* Supplied material:
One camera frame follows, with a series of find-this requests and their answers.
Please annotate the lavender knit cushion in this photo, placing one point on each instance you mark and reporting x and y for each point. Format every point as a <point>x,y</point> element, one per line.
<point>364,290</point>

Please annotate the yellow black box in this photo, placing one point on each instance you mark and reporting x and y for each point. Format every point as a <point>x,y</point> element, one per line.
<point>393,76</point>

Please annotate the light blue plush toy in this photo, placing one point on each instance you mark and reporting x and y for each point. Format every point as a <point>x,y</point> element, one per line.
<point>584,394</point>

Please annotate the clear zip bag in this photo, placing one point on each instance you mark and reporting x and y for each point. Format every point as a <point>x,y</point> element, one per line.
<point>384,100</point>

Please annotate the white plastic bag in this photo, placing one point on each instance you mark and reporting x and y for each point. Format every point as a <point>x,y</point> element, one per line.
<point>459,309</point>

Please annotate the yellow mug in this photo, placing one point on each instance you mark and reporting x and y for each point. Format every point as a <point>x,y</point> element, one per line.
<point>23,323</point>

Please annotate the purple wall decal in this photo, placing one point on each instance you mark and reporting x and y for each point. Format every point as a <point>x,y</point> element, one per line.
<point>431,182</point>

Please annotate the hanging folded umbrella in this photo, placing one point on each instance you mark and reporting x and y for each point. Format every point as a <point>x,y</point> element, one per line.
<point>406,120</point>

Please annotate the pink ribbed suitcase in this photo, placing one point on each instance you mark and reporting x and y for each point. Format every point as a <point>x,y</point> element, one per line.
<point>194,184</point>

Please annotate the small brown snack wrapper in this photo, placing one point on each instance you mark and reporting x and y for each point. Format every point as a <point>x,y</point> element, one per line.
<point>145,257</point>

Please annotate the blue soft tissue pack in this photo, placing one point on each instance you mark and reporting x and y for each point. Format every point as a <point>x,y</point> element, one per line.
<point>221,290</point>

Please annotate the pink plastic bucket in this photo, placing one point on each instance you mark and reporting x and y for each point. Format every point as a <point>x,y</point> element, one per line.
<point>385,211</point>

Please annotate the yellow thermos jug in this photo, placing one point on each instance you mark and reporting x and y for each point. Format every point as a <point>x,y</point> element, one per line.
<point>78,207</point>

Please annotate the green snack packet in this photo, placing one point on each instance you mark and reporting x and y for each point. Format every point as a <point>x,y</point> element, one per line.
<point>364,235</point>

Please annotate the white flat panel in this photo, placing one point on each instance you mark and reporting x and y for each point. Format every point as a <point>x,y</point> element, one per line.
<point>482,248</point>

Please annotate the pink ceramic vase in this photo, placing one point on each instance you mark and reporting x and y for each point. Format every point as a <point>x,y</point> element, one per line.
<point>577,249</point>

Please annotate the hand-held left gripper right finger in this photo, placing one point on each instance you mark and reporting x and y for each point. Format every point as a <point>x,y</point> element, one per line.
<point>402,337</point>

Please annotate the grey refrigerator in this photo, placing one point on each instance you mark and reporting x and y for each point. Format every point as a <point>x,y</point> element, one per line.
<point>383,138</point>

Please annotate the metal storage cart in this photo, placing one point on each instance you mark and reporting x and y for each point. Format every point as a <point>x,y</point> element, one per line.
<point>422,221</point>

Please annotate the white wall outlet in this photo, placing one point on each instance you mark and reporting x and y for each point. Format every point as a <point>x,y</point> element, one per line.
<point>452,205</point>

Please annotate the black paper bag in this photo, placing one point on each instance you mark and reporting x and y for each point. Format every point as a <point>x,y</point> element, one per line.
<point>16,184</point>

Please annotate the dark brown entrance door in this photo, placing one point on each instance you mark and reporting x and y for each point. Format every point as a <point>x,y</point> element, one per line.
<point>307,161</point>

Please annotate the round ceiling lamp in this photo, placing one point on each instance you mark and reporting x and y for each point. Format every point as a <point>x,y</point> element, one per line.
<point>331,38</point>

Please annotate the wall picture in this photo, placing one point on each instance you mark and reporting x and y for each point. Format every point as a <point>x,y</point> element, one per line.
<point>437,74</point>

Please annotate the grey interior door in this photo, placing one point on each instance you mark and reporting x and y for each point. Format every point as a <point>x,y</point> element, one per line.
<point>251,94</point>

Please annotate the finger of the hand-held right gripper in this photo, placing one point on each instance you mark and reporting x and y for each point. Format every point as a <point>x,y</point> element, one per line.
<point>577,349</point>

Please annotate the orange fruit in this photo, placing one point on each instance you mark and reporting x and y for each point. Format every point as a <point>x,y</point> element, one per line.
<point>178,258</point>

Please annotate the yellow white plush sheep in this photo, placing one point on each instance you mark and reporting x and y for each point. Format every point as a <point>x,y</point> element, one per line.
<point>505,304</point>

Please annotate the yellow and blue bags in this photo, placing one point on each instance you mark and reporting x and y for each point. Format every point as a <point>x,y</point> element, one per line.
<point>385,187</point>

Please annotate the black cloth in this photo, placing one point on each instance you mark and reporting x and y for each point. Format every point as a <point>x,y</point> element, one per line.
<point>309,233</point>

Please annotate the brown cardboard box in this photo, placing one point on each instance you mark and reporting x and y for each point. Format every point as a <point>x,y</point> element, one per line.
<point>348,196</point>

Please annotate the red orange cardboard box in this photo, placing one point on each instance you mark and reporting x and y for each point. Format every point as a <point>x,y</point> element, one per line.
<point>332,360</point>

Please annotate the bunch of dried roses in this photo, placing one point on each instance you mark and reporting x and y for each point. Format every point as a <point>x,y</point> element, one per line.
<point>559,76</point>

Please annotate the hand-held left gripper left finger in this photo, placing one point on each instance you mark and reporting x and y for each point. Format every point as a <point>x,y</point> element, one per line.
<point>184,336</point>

* Task item: Identify and extract each line of the listing that contains "finger".

* Answer for the task:
Please annotate the hand-held left gripper right finger in this photo, placing one point on each instance you mark and reporting x and y for each point. Format every point as a <point>x,y</point> element, one per line.
Please annotate the finger of the hand-held right gripper in this photo, placing one point on each instance you mark and reporting x and y for each point. Format every point as a <point>x,y</point> element, one per line.
Please annotate the hand-held left gripper left finger in this photo, placing one point on each instance you mark and reporting x and y for each point. Format every point as a <point>x,y</point> element, one per line.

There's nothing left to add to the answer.